Barring a successful legal challenge, the law, which takes effect Jan. 1, 2016, will require BB, pellet and airsoft guns to be brightly colored or to feature fluorescent strips prominently on parts of the gun to make them easily distinguishable from the real thing.

Evans on Tuesday said the law could have “made a difference” had it been in effect when Gelhaus spotted Lopez walking on a sidewalk on Moorland Avenue, outside city limits, carrying what turned out to be a plastic gun designed to look like an AK-47 assault rifle.

Authorities said Gelhaus, who was with a deputy trainee, shouted at Lopez to drop his weapon, opening fire after Lopez turned and the barrel of the gun rose toward the deputies. Gelhaus fired eight shots at the boy, hitting him seven times.

“I wasn’t there, and I can’t second-guess what a lot of other people have concluded, including Sonoma County’s district attorney,” Evans said, referring to the decision by Jill Ravitch’s office to clear Gelhaus of criminal wrongdoing in the incident. “But it’s my strong belief that this legislation will prevent this from happening again.”

Lopez’s death became a rallying cry for supporters of what officially became the Imitation Firearm Safety Act, after previous attempts to pass new restrictions on the replica weapons failed to gain traction in Sacramento.

Evans speculated that Brown signed SB199 because law enforcement supported the legislation and because “it was the right thing to do.”

“A toy should look like a toy,” the senator said. “It shouldn’t look like an authentic weapon that gets children killed.”

Sonoma County Sheriff Steve Freitas on Tuesday said the new law will make it easier for law enforcement and the public to distinguish toy or replica firearms from the real thing. Freitas declined to comment on whether or not he thought the law might have prevented Lopez’s death. But he said in general, the new coloring restrictions “can’t hurt.”

An attorney for the Lopez family did not return a phone call Tuesday seeking comment.

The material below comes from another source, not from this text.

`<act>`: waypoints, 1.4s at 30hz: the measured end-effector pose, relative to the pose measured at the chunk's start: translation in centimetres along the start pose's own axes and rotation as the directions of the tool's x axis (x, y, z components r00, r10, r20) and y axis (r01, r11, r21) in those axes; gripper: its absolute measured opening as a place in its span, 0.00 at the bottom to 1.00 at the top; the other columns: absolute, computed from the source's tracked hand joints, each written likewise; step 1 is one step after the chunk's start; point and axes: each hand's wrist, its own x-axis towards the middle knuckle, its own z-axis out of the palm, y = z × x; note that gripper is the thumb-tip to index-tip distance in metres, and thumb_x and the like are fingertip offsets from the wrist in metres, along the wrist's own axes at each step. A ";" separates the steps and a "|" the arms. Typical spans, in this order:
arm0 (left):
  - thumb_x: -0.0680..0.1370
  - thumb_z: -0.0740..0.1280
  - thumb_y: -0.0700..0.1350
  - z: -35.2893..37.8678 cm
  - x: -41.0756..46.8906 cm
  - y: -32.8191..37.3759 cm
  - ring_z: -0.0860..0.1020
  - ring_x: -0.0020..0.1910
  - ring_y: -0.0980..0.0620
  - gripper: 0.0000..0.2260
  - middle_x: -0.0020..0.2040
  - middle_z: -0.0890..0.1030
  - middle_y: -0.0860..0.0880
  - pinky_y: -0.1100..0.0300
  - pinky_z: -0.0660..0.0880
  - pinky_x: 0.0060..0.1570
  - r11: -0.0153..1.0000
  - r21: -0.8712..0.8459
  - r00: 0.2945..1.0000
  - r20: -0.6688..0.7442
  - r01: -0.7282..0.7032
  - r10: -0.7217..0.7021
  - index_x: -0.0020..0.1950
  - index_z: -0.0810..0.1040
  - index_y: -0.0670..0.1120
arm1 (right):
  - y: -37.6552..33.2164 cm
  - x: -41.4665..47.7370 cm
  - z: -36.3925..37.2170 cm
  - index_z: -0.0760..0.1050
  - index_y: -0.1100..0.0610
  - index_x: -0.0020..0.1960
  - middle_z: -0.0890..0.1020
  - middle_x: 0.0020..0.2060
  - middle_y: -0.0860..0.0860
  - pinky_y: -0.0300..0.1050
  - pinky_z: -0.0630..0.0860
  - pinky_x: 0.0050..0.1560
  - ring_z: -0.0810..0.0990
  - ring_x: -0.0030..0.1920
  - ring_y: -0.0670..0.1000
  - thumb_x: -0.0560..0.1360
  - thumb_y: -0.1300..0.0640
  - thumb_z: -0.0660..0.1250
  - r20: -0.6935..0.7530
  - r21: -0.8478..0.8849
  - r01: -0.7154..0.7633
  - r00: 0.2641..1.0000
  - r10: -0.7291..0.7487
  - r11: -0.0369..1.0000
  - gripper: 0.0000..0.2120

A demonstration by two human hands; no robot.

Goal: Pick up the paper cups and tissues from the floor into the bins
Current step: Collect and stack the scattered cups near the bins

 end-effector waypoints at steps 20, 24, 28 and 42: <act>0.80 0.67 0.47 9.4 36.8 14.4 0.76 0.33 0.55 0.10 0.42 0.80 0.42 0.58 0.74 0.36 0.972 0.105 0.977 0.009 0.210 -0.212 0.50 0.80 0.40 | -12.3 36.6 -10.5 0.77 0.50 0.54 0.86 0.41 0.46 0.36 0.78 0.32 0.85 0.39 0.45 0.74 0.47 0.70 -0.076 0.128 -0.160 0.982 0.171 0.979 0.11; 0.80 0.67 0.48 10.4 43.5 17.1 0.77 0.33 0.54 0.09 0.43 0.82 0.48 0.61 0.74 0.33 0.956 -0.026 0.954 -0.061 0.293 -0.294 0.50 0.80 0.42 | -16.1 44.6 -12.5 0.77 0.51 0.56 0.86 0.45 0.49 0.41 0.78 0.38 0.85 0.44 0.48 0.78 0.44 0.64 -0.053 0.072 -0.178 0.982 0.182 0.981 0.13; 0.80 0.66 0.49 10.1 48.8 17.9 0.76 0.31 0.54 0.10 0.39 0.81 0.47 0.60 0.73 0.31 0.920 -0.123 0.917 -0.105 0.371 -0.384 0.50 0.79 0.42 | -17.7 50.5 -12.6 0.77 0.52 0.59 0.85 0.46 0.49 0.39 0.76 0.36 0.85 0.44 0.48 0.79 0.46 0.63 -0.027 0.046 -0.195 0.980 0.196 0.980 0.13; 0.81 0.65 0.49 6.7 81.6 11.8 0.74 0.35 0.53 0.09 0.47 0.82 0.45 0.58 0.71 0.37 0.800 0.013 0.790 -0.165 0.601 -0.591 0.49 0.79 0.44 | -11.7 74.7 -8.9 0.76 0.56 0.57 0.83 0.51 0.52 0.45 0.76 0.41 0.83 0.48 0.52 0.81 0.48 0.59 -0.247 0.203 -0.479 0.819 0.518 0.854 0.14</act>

Sonoma County District Attorney Jill Ravitch announced in July she would not seek criminal charges against Gelhaus, who has returned to patrol duties. Ravitch, who supported Evans’ bill, did not return a message Tuesday seeking comment.

As it did with previous legislative efforts, the gun lobby again came out in force against SB199, calling it a de facto ban on replica guns and warning that criminals will simply skirt the new rules by painting real guns to make them look fake.

Despite supporting the legislation, Freitas said he was disappointed it did not include penalties for people who are caught with having a real gun painted to look like a toy.

Evans on Tuesday said such a provision may be included in future legislation. She co-authored SB199 with Sen. Kevin de León, D-Los Angeles, who attempted to get similar legislation passed in 2011 after police shot and paralyzed a 13-year-old Los Angeles boy carrying a BB gun modeled after a real handgun. That bill stalled in committee amid resistance from gun manufacturers and the gun lobby.

A handful of cities have enacted ordinances similar to the legislation Brown signed Tuesday. New York City passed an ordinance prohibiting look-alike or imitation firearms unless the entire exterior of the device is colored brightly or made entirely of transparent or translucent materials. The New York State Court of Appeal upheld the ordinance on the grounds that additional regulations at the local level “complement” federal law.

But Ryan Podesta, who owns Thirty First Outfitters and Playland in Cotati, predicted Tuesday that people will easily get around the new law’s coloring restrictions. He also anticipates losing money to online retailers who aren’t subject to California’s laws.

“I can’t sell them what they want, so they’ll order it online,” Podesta said.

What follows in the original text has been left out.